Our readers continues: “The claim that .Net is a multiplatform standard is rendered false: .NET developers are further locked into a single vendor. Java, in contrast, is fully open source and has the developer community.”

Mono users — especially those who are also developers — love to rave about .NET like it was the second coming, but only yesterday we find articles such as this one from OSNews.

In part one, Bright heavily criticised the Win32 API, saying it was filled with legacy stuff and hindered by 15 year old design decisions. In part two he explains that as an answer to the complaints, Microsoft introduced the .Net framework, which was supposed to replace the Win32 API as the API of choice for Windows; in fact, the next release of Windows, Longhorn, would make heavy use of .Net. “It could have provided salvation,” Bright writes.

But it didn’t. According to Bright, .Net was fine technically, with a “sound” virtual machine, “reasonable” performance, and an “adequate” language (C#), but the library – “used for such diverse tasks as writing files, reading data from databases, sending information over a network, parsing XML, or creating a GUI” – the library is “extremely bad”. Bright explains that this is due to the target audience of .Net.
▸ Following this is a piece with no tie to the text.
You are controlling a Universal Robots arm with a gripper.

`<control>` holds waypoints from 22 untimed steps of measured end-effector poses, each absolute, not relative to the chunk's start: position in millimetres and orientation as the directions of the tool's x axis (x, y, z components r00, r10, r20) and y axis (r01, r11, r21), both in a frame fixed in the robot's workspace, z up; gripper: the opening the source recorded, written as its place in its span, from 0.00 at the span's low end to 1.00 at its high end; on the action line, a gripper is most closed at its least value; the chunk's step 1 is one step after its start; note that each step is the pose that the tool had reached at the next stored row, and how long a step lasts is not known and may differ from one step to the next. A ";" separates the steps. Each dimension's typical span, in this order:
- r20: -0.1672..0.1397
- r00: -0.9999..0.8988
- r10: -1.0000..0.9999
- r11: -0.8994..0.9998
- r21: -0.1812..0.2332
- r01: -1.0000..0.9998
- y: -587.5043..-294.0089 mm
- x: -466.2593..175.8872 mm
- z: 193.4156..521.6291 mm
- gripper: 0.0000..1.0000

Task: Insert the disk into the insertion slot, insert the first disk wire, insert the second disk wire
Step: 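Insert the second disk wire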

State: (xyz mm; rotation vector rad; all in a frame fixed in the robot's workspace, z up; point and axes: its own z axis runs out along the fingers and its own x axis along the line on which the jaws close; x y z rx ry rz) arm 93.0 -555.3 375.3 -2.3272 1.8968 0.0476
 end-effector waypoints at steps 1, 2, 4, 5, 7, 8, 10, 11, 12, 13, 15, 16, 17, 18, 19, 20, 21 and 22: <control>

Knowing all about and bearing these deficiencies in mind, why would anyone ignore Java? Novell buys (pays for) Mono protection from Microsoft although at the same time Java is free (gratis and libre). In fact, last week’s announcement from Sun about the inclusion of Java in GNU/Linux distributions included the prominent mention of Fedora and Ubuntu, along with their parents (companies). Conspicuously missing was Novell/SUSE. Who is Novell kidding?

Meanwhile, also from the news, Sun bends backwards to make GNU/Linux developers and users happy(ier), unlike Microsoft which welcomes SCO staff (more on that very shortly). Here is what Sun has had to say:

Sun also had to cope with unrealistic expectations about how much time it would take to offer Java via open source under the GNU General Public License Version 2.0, a move made in November 2006.

“There was the expectation that it would be immediately carried into the universe,” Green said. But it has taken time to free up the bits and pieces of Java to make it available via open source, Green acknowledged.

Now, the Ubuntu Linux distribution includes OpenJDK, featuring open source Java, Green noted. This move announced last week means the open-sourcing is complete, he said.

If Novell refuses to help the GPL-licensed Java defeat .NET, then Novell will once again demonstrate its role as nothing but a Microsoft vassal. It has already done a lot of work which helped Microsoft cause damage to OpenDocument format.

Does anyone still believe that Novell is a pro-Free software company? As opposed to a company that uses Linux (with the lenient and permissive Linux philosophy) to promote Microsoft’s agenda?